**What you should do**
Everything from the line with "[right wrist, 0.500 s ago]" to the end of the data below, both lines included, should be transcribed exactly; please omit the pictures.

[Opening Data section]

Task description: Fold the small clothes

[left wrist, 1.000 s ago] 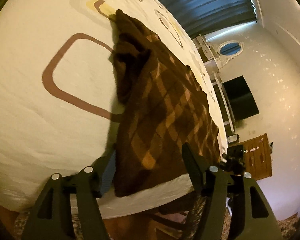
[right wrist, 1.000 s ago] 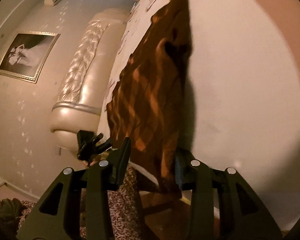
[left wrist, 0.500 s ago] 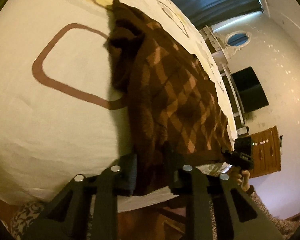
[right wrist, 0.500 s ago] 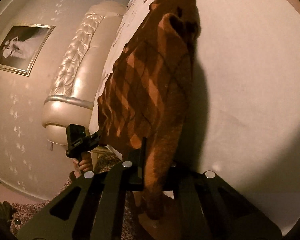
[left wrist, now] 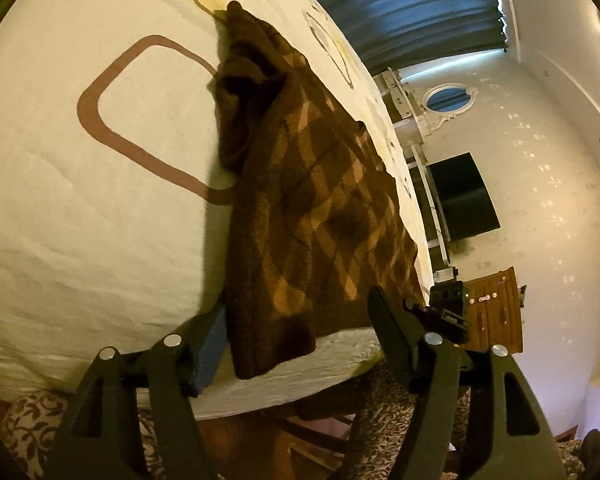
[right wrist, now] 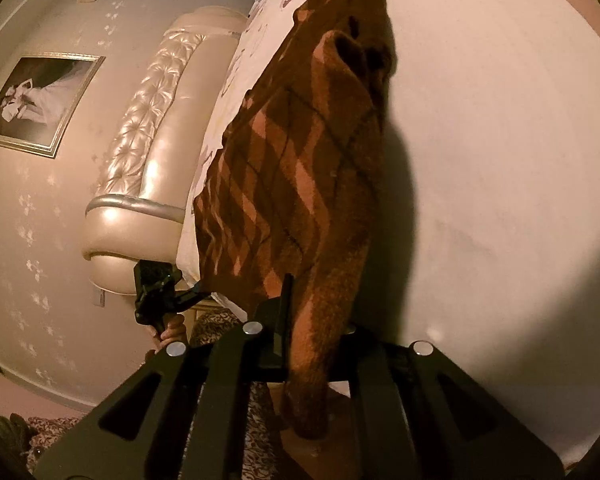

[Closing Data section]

**Result below**
[right wrist, 0.500 s ago] 
[left wrist, now] 
[right wrist, now] 

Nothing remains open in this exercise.